François le Champi : le parti-pris des humbles

Après avoir été dénigrée, parce que scandaleuse, de son vivant, George Sand est
aujourd'hui souvent considérée comme un écrivain mineur, mettant en scène des
paysans idéalisés et une vision idyllique, donc réactionnaire, du travail de la terre.
François le Champi fait précisément partie de ses romans champêtres, honnis par une
certaine intelligentsia «de gauche», qui dénie à leur auteur ce qu'on lui reconnaissait
de son temps et pour quoi on la dénigrait alors : une réflexion sociale révolutionnaire.
Pourtant, ce conte, dont l'écriture cherche à s'inscrire dans une tradition rurale,
en opposition à la culture citadine, est le fruit et la manifestation d'une réflexion
critique sur le dédain dans lequel est maintenue la culture populaire. Cette réflexion
accompagne l'évocation de grands thèmes sociaux, qui traversent toute l'oeuvre de
G. Sand : la misère sociale, incarnée par le champi et sa mère adoptive, la condition
féminine et la servitude des femmes dans le mariage, avec le couple formé par
Madeleine et son mari, le regard de la société sur les amours transgressives, au travers
du second couple qui se forme à la fin du roman, celui de Madeleine et du champi
devenu adulte, de treize ans son cadet.

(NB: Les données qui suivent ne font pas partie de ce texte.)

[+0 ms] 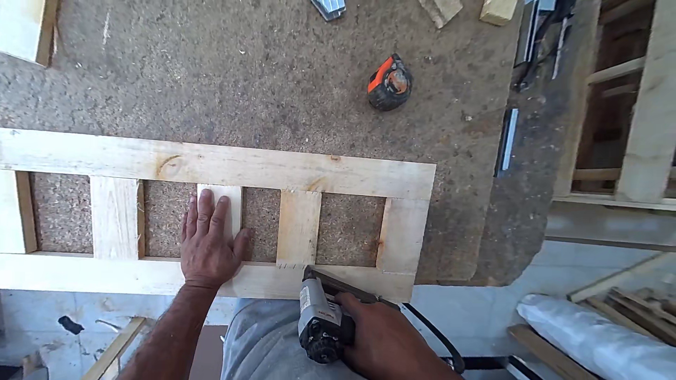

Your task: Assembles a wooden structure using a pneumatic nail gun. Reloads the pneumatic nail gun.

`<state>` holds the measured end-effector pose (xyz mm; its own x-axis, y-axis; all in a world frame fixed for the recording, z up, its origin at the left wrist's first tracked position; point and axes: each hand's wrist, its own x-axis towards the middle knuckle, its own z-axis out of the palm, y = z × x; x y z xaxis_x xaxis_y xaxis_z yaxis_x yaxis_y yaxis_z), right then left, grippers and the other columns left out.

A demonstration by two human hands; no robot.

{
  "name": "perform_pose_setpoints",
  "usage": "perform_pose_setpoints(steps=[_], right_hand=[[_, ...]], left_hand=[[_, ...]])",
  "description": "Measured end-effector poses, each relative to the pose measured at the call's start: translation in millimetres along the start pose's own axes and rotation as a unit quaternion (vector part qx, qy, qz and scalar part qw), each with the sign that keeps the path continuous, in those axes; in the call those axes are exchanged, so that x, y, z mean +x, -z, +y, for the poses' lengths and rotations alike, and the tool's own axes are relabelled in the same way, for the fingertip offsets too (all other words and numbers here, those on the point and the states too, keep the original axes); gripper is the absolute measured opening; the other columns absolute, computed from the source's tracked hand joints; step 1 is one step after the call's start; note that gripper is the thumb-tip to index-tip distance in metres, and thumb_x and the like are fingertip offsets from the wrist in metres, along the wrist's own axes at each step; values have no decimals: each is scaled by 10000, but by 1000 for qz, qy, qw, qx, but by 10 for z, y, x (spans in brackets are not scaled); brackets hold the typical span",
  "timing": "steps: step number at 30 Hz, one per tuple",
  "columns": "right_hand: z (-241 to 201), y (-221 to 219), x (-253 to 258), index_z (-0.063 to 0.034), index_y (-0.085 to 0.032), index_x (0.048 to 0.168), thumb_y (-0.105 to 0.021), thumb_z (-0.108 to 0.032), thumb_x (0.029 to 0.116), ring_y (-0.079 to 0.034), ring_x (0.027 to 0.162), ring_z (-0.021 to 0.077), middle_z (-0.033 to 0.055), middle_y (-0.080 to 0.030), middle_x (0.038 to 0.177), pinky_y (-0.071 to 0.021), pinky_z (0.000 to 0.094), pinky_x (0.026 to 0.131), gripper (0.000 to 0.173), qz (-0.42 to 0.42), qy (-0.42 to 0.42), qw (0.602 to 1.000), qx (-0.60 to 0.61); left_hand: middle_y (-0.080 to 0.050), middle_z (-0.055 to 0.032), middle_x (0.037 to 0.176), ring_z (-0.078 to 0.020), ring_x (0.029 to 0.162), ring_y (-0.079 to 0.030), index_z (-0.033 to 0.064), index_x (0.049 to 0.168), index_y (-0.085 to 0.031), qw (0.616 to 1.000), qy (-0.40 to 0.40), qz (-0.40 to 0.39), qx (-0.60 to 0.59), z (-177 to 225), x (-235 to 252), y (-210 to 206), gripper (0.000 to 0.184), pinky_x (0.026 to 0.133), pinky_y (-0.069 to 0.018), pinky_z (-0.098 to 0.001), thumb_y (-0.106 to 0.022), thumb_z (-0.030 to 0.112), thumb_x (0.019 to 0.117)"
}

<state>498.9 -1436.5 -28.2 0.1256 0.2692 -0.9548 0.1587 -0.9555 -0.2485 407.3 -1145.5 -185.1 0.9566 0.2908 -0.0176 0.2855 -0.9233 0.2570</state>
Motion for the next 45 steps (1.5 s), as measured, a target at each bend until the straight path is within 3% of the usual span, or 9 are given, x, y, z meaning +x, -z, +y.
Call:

C'est peut-être précisément le dédain dont
fait l'objet ce roman de G. S. (comme les autres de la même) qui est le signe de son
actualité : par sa forme comme par son fond, il nous invite à repenser certains de nos
positionnements et de nos évidences, même et surtout peut-être ceux qui se targuent
d'être «révolutionnaires», et c'est dans cette perspective qu'on l'abordera.